12. En troisième et dernier lieu, il résulte de l’instruction que l’enquête administrative interne diligentée par la communauté d’agglomération Nîmes Métropole a été motivée par diverses notes et témoignages d’agents et collaborateurs de la direction numérique faisant état de difficultés managériales, par une dégradation des conditions de travail révélée notamment pas des arrêts de travail, par la demande de protection fonctionnelle présentée par Mme F... et sa suspension prononcée à titre conservatoire. L’enquête, confiée au directeur général adjoint « Cadre de vie – Administration générale/RH » et à la cheffe de pôle « Effectifs et compétence à la DRH », a donné lieu à l’audition des cinquante-deux agents du service dans des conditions et suivant des modalités ne révélant aucune intention d’en influencer les témoignages. Il ressort d’ailleurs des conclusions mesurées de ce rapport d’enquête, qui n’envisage pas l’ouverture d’une procédure disciplinaire ou un licenciement pour insuffisance professionnelle et souligne, au contraire, les compétences professionnelles et la bonne volonté de la requérante, que seuls sept agents se sont plaint des comportements, propos vexatoires et méthodes de management de Mme F.... Au regard de l’ensemble de ces éléments, Mme F... n’est pas fondée à soutenir que cette enquête aurait été réalisée à charge et constituerait, par elle-même, une faute engageant la responsabilité de la communauté d’agglomération Nîmes Métropole.
13. Il résulte de ce tout ce qui précède que Mme F... n’est pas fondée à rechercher la responsabilité de la communauté d’agglomération Nîmes Métropole pour les fautes qu’elle allègue et que ses conclusions indemnitaires doivent, dès lors, être rejetées.
Sur les frais liés à l’instance :
14. Les dispositions de l'article L. 761-1 du code de justice administrative font obstacle à ce qu'une somme soit mise à la charge de la communauté d’agglomération Nîmes Métropole, qui n'est pas la partie perdante dans la présente instance. Il y a lieu, en revanche, sur leur fondement, de mettre à la charge de Mme F... une somme de 1 000 euros au titre des frais exposés par cet établissement public et non compris dans les dépens.

D E C I D E :

Article 1er : La requête de Mme F... est rejetée.

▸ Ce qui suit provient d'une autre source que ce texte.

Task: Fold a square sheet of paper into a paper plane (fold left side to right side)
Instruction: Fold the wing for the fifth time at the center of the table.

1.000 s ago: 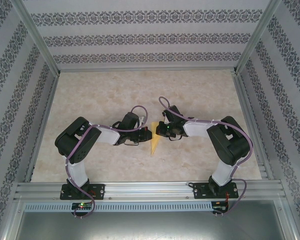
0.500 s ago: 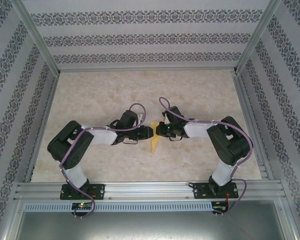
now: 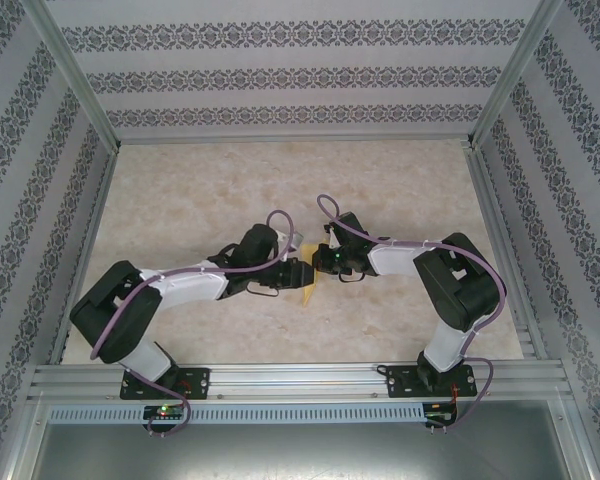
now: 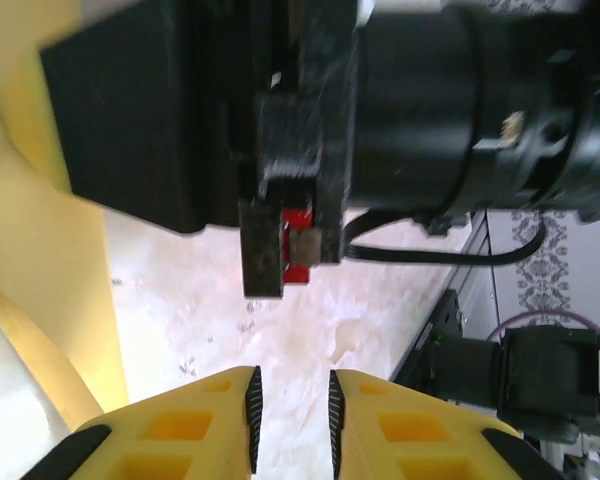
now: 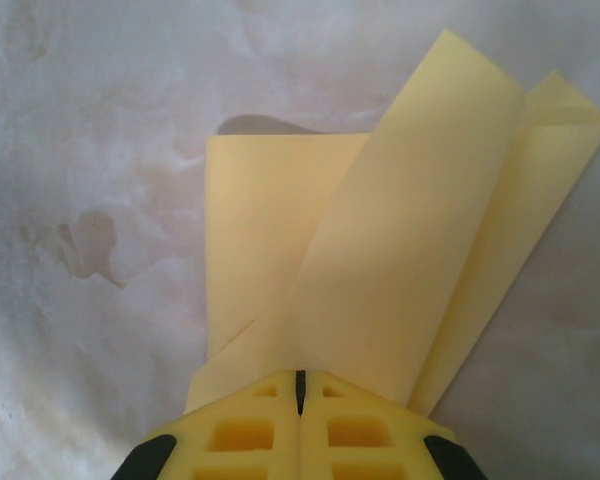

Article 2 : Mme F... versera la somme de 1 000 euros à la communauté d’agglomération Nîmes Métropole en application des dispositions de l'article L. 761-1 du code de justice administrative.

Article 3 : Le présent jugement sera notifié à Mme D... F... et à la communauté d’agglomération Nîmes Métropole.


Délibéré après l'audience du 6 novembre 2025, à laquelle siégeaient :

M. Roux, président,
Mme Ruiz, première conseillère,
Mme Béréhouc, conseillère.


Rendu public par mise à disposition au greffe le 20 novembre 2025.


Le président-rapporteur,

G. ROUX
L’assesseur le plus ancien,

I. RUIZ


La greffière,



B. ROUSSELET-ARRIGONI



La République mande et ordonne au préfet du Gard en ce qui le concerne ou à tous commissaires de justice à ce requis en ce qui concerne les voies de droit commun contre les parties privées, de pourvoir à l'exécution de la présente décision.